John: "There's no contradiction between 9 and 2, 9 just clarifies 2. As far as 6 goes, you've never been to the moon, so you can't say for sure."
Me: "Scientists have pretty firmly established that the moon is made of rock..."
Mary: "But they don't know if the rock came from the Earth, or from out of space, so it could just as easily be green cheese."
Me: "I'm not really an expert, but I think the theory that the Moon was somehow 'captured' by the Earth has been discounted*. Besides, not knowing where the rock came from doesn't make it cheese."
John: "Ha! You just admitted that scientists make mistakes, but we know Hank is always right!"
Me: "We do?"
Mary: "Of course we do, Item 7 says so."
Me: "You're saying Hank's always right because the list says so, the list is right because Hank dictated it, and we know that Hank dictated it because the list says so. That's circular logic, no different than saying 'Hank's right because He says He's right.'"
John: "Now you're getting it! It's so rewarding to see someone come around to Hank's way of thinking."
Me: "But...oh, never mind. What's the deal with wieners?"
Mary: She blushes.
John: "Wieners, in buns, no condiments. It's Hank's way. Anything else is wrong."
Me: "What if I don't have a bun?"
John: "No bun, no wiener. A wiener without a bun is wrong."
Me: "No relish? No Mustard?"
Mary: She looks positively stricken.
John: He's shouting. "There's no need for such language! Condiments of any kind are wrong!"
Me: "So a big pile of sauerkraut with some wieners chopped up in it would be out of the question?"
Mary: Sticks her fingers in her ears."I am not listening to this. La la la, la la, la la la."

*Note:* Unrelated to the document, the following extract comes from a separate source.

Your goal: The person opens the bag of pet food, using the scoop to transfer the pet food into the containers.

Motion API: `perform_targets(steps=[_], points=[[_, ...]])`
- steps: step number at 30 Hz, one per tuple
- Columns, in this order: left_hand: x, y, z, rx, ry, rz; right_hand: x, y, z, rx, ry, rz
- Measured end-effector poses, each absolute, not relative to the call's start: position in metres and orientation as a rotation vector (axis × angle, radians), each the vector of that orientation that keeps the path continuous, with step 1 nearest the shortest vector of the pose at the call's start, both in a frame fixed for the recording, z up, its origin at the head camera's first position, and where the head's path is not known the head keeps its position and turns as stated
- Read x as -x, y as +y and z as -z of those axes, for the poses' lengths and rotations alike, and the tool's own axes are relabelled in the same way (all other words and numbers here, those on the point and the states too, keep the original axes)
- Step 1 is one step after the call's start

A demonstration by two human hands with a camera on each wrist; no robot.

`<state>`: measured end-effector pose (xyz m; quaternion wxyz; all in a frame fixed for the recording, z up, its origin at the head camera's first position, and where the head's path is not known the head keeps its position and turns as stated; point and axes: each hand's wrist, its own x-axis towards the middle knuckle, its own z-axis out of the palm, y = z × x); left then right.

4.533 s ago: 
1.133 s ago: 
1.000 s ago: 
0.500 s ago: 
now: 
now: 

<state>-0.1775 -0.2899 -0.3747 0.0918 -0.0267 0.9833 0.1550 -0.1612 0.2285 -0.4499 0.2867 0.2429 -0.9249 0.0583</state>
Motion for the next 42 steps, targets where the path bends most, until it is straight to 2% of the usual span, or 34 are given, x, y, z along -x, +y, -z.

John: "That's disgusting. Only some sort of evil deviant would eat that..."
Me: "It's good! I eat it all the time."
Mary: She faints.
John: He catches Mary. "Well, if I'd known you were one of those I wouldn't have wasted my time. When Hank kicks the shit out of you I'll be there, counting my money and laughing. I'll kiss Hank's ass for you, you bunless cut-wienered kraut-eater."
With this, John dragged Mary to their waiting car, and sped off.